## [INSTRUCTIONS FOR THE TASK]
Search the data for the word "person" and copy out every line that has it.

## [DATA FOR THE TASK]
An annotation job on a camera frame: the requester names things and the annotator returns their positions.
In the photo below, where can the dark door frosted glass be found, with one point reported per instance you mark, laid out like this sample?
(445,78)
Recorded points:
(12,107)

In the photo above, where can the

* * *

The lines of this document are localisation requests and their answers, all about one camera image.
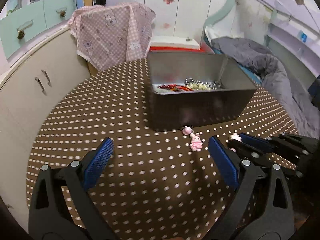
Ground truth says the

==

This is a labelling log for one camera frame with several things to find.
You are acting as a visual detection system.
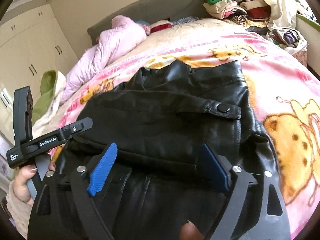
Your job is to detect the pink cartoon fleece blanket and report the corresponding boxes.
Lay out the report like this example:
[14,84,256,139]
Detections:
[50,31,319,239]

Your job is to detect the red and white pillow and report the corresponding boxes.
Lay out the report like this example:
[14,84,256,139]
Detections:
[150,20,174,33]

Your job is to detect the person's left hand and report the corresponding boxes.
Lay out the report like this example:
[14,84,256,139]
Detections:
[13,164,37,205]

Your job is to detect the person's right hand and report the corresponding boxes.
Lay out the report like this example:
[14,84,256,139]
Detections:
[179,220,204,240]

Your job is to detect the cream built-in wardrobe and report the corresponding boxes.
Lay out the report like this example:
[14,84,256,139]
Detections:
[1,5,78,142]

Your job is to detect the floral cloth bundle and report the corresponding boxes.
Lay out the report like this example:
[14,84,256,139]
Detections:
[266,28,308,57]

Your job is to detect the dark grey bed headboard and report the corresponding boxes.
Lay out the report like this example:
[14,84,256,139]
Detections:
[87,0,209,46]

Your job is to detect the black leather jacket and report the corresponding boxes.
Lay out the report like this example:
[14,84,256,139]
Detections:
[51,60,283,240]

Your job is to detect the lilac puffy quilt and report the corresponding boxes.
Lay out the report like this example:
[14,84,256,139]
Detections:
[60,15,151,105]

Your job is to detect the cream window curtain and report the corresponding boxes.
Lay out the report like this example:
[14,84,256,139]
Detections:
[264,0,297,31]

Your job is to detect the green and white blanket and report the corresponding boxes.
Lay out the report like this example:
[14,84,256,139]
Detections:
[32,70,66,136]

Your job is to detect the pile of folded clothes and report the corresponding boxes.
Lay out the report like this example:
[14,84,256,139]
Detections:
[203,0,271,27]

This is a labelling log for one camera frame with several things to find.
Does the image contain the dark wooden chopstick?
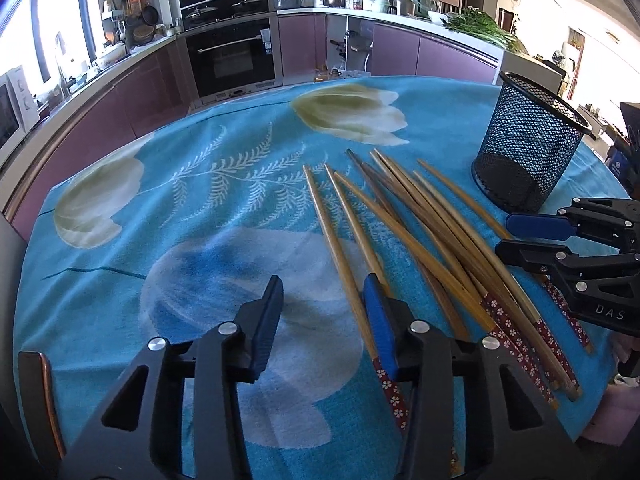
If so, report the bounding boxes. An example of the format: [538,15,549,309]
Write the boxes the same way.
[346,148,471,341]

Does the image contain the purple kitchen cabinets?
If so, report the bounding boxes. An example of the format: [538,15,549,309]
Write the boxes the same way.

## [RESPONSE TO THE EXERCISE]
Your job is to detect the person's left hand and report the corresponding boxes.
Your job is to detect the person's right hand and report the corresponding boxes.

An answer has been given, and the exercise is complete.